It was explained to me like this. When you fit a linear regression, the order of the variables matters. It's kind of like imagining the variance in the soma variable as an "island". The first variables "claims" a portion of the variance on the island, and the second variable "claims" what it can from what is left over.
So basically this plot will show you if "what is left to explain" in soma's variation (residuals from soma.wt9) can be explained by "the capacity of ht9 to explain anything over and above wt9" (residuals from ht9.wt9).

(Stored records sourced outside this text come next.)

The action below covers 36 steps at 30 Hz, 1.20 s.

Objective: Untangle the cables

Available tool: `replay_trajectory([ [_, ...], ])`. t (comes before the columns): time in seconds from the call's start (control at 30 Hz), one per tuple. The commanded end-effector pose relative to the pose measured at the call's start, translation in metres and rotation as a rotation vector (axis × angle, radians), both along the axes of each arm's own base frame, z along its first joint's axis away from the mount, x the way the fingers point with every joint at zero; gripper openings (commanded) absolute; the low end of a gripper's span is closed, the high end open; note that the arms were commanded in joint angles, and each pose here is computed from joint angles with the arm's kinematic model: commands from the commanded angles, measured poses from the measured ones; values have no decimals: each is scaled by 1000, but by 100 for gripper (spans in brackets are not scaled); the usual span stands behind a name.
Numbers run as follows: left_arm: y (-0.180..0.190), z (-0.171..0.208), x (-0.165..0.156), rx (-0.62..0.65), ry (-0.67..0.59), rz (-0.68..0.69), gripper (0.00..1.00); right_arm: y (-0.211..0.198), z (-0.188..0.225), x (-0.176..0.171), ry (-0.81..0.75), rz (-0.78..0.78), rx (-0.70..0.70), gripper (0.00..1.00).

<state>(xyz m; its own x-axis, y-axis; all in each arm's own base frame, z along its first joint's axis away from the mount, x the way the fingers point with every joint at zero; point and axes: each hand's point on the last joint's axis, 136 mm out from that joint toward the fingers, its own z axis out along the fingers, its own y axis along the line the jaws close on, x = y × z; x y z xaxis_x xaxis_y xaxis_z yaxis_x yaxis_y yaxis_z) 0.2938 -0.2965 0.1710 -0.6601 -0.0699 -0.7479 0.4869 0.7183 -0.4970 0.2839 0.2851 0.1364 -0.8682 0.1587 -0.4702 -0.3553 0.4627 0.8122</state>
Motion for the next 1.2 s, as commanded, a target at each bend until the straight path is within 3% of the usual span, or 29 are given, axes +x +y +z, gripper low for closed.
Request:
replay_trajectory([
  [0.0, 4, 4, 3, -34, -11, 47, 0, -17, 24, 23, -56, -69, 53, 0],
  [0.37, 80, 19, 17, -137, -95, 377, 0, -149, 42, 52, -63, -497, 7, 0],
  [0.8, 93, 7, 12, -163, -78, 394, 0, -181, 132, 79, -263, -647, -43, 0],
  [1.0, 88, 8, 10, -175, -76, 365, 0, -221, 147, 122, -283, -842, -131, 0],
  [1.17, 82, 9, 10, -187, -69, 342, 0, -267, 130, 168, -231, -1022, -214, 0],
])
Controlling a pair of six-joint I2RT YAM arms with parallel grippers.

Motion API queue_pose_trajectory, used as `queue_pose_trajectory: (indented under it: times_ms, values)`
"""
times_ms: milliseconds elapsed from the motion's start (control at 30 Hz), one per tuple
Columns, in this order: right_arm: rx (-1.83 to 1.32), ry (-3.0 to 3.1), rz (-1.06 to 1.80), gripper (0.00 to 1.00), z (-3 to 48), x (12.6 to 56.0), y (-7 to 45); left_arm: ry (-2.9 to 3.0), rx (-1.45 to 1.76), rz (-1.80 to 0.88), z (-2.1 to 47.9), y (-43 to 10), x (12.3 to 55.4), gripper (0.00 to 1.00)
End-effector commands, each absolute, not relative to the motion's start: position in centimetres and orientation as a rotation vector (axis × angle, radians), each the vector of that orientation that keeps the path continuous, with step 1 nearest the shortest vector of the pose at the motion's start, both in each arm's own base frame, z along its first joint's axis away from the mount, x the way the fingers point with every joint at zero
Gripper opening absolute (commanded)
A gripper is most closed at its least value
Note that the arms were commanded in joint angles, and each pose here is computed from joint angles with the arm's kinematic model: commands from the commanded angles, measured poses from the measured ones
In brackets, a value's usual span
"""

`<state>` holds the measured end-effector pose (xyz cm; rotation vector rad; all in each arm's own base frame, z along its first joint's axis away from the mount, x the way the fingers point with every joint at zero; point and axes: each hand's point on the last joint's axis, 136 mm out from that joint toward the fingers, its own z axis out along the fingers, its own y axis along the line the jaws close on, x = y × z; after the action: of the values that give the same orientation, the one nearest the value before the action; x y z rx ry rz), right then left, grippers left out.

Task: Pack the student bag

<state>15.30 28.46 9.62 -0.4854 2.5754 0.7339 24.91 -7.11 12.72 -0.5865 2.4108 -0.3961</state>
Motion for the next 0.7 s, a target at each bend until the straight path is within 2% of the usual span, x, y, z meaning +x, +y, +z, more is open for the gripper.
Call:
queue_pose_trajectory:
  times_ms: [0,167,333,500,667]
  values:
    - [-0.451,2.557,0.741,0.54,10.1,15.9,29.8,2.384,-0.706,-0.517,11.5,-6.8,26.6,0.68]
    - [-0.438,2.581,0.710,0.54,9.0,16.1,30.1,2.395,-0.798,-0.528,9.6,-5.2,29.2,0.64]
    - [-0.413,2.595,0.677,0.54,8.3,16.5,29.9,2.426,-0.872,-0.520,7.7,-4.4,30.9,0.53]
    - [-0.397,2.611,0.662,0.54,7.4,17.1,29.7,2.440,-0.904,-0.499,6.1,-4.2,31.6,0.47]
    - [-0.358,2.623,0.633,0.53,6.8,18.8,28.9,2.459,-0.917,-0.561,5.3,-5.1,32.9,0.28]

You can also show mathematically what is going on. Residuals from soma.wt9 are calculate as:
$$e_{i}=soma-\beta_{0}-\beta_{1}wt9$$
residuals from ht9.wt9 are:
$$f_{i}=ht9-\alpha_{0}-\alpha_{1}wt9$$
Regression of $e_i$ on $f_i$ through the origin (because $\overline{e}=\overline{f}=0$, so line will pass through origin) gives
$$e_{i}=\delta f_{i}$$
Substituting the residual equations into this one gives:
$$soma-\beta_{0}-\beta_{1}wt9=\delta (ht9-\alpha_{0}-\alpha_{1}wt9)$$
Re-arranging terms gives:
$$soma=(\beta_{0}-\delta\alpha_{0})+(\beta_{1}-\delta\alpha_{1})wt9+\delta ht9$$
Hence, the estimated slope (using OLS regression) will be the same in the model with $soma = \beta_0+\beta_{wt9}wt9 + \beta_{ht9}ht9$ as in the model $resid.soma=\beta_{ht9} resid.ht9$
This also shows explicitly why having correlated regressor variables ($\alpha_{1}$ is a rescaled correlation) will make the estimated slopes change, and possibly be the "opposite sign" to what is expected.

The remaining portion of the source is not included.